STP and Graph Theory

Spanning Tree Protocol (STP) is one of several methods of avoiding loops in bridged local area networks. For most of us, working with the typical corporate LAN, STP is the default configuration of switches and it just works. But it may not always be the most efficient way to connect switches. This post looks at exactly what a spanning tree is, why it is used to solve the problem of loops in a network, and why it may not always be the most efficient way to do that.

Spanning Tree Protocol

When we build a typical bridged local area network, we add multiple physical paths between different LAN’s. If we did not, we would have a single point of failure. But IEEE 802 frame-based networks (like 802.3 Ethernet) cannot tolerate a switching loop. With a loop, a single frame would be endlessly retransmitted. And if a frame had a broadcast destination, then the retransmission would rise exponentially, since each received instance of the frame would be flooded again to every other port.

So we need a dynamic method or protocol to break any logical loops and ensure that there is only a single logical path between LAN’s at any one moment. If a path breaks, then the protocol needs to reconfigure the logical network to open a previously closed alternate path.

The original Spanning Tree protocol was published in 1984 by Radia Perlman, working at the time for Digital Equipment Corporation (DEC). It was adopted and absorbed into IEEE 802.1D in 1990. It was extended with Rapid Spanning Tree Protocol (RSTP) in 802.1D in 2004, and with Multiple Spanning Tree Protocol (MSTP) in IEEE 802.1Q in 2005. Meanwhile vendors implemented proprietary extensions, such as Cisco Rapid per VLAN Spanning Tree + (Rapid PVSTP+). Or they adopted proprietary alternatives.

The clause covering STP (as well as Rapid STP and Multiple STP) in 802.1Q – 2014 is 86 pages long. You will find plenty of sites on the internet telling you how STP works, although these are inevitably a summary or an interpretation. To know how it really works, you need to read the standard, which is available from the IEEE GET Program.

But what is less clear is why it works this way. For that, we need to look at Graph Theory.

Graph Theory

Graph Theory is the branch of mathematics that studies the abstract relationship between objects and the things connecting any two of them. In Graph terminology, the objects are vertices, and the things connecting them are edges.

200px-Petersen

Illustration: a Petersen graph

The best description, for our purpose, is here in the MIT course Mathematics for Computer Science, Chapter 5. "Graphs are ubiquitous in computer science because they provide a handy way to represent a relationship between pairs of objects. The objects represent items of interest such as programs, people, cities, or web pages, and we place an edge between a pair of nodes if they are related in a certain way. For example, an edge between a pair of people might indicate that they like (or, in alternate scenarios, that they don’t like) each other. An edge between a pair of courses might indicate that one needs to be taken before the other."

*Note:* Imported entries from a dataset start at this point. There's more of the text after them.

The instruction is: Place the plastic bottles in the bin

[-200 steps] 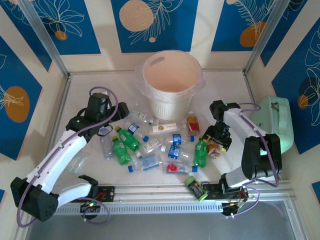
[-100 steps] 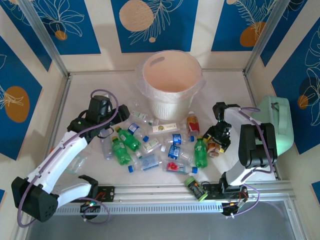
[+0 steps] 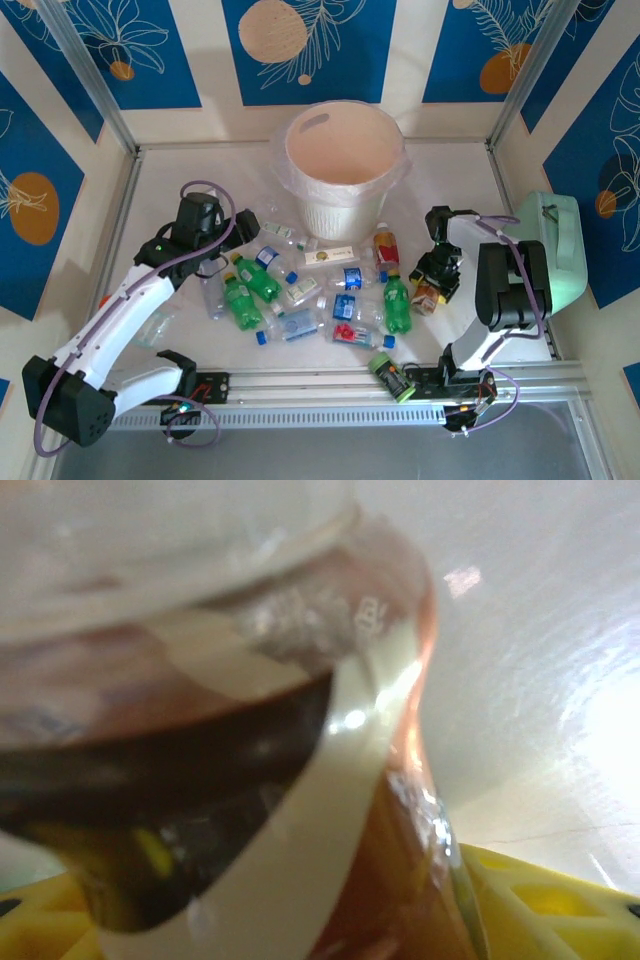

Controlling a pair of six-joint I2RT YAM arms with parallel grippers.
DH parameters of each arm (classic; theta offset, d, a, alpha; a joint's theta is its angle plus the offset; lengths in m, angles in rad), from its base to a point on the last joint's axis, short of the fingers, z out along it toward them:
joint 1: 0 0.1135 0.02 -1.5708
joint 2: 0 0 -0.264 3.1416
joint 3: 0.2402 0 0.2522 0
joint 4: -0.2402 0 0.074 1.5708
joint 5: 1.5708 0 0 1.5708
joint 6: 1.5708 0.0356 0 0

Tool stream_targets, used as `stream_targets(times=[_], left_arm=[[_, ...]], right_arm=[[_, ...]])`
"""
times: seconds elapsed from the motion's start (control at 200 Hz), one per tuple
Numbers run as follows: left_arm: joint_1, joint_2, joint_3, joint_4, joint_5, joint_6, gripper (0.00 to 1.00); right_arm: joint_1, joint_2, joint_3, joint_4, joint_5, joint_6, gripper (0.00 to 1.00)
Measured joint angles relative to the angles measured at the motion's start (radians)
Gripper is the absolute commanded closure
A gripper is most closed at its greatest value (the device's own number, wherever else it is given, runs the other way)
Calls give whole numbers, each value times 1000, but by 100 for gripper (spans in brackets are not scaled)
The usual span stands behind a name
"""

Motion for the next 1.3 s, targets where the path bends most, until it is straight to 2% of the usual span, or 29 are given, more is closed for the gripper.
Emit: stream_targets(times=[0.175, 0.335, 0.51, 0.645, 0.815, 1.08, 1.19, 1.301], left_arm=[[0, -8, 0, 0, -1, 0, 24], [0, -22, 25, -5, -13, 5, 22], [0, -23, 92, -3, -17, 11, 22], [0, -20, 118, 5, -16, 10, 22], [0, -6, 120, 8, -11, 3, 22], [0, -2, 78, 4, -9, -19, 23], [0, -3, 33, -13, -17, -40, 20], [4, -12, 10, -64, -40, -54, 18]], right_arm=[[19, -115, 26, -46, 26, 0, 41], [81, -256, 143, -101, 37, 0, 41], [123, -399, 371, -136, -8, -1, 42], [176, -414, 595, -136, -43, -12, 43], [272, -264, 942, -136, -86, -55, 43], [403, 201, 1502, -197, -82, -138, 42], [425, 348, 1640, -247, -67, -157, 34], [432, 412, 1662, -283, -59, -164, 28]])
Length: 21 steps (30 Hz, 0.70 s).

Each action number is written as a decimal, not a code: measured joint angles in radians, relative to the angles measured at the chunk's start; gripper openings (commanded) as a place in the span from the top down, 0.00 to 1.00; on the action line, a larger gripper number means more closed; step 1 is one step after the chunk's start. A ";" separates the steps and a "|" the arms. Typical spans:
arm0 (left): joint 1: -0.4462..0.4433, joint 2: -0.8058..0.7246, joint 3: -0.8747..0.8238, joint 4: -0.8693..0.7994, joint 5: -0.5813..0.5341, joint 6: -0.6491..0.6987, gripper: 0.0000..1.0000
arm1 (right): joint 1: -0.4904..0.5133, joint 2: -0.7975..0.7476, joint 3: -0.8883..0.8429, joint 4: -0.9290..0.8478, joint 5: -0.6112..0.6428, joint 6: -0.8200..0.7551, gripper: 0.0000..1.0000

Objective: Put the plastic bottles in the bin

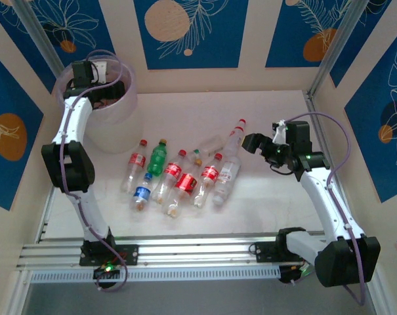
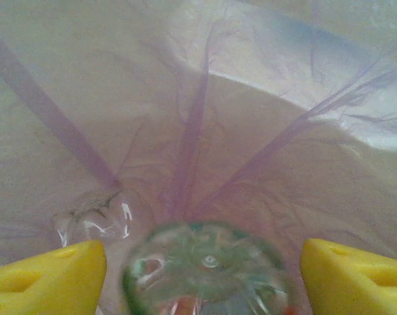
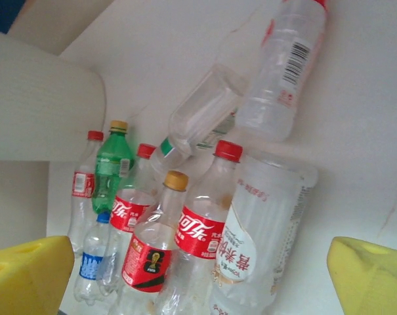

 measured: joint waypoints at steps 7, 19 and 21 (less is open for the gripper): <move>0.000 -0.034 0.000 -0.013 -0.037 0.009 0.05 | 0.034 0.075 -0.004 -0.017 0.049 0.038 0.04; 0.000 -0.341 0.005 -0.061 -0.159 0.023 0.03 | 0.048 0.402 0.192 0.008 0.187 0.040 0.10; -0.007 -0.419 -0.024 -0.065 -0.183 0.018 0.03 | 0.048 0.478 0.246 0.018 0.201 0.043 0.11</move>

Graphs have no shape. They are a representation of objects and their connections. A simple graph just has vertices and edges. A weighted graph has a value to the edge (a cost, a distance, a mass: anything with quantity). A directed graph has a direction to the edge. Some further definitions:

  • two vertices are adjacent if they are connected by an edge
  • a path is a non-repeating sequence of adjacent vertices and edges
  • two vertices are connected if there is a path from one to the other
  • a cycle is a path that takes you back where you started (a closed path) with no repeated edge
  • a tree is a set of vertices and edges such that there is only a single path connecting any two. If you add an edge, you create a cycle. If you remove an edge, you disconnect one or more of the vertices.
  • a spanning tree is a tree that spans all the vertices in a graph. It has all the vertices connected by a single path, but not all the edges. A graph can have more than one spanning tree.

The Petersen graph (illustrated above) has 2,000 possible spanning trees.

Spanning Trees

Spanning trees connect all the vertices in a graph, with the fewest number of edges. There are no loops and no repeats. But a graph can have more than one spanning tree, and any given spanning tree is not necessarily the most efficient way of connecting the vertices. If all edges have the same weight (as in a simple graph), then all spanning trees must have the same total weight. But if the edges have different weights, such as a cost or a distance, then some spanning trees would be a more efficient way to connect the vertices than others:

  • A minimum spanning tree connects all the vertices with the minimum total weight of the edges. So, if you were laying a fiber optic cable between towns, this would be an efficient way to do it with the least amount of digging. But it does not give us the shortest path from one specific town to another.
  • A shortest path spanning tree obtains the lowest weight path from a given vertex (the root of the tree) to any other vertex. If you start a journey from one town, this is the shortest route to every other given town. But the same path is not the shortest route if you start from a different town.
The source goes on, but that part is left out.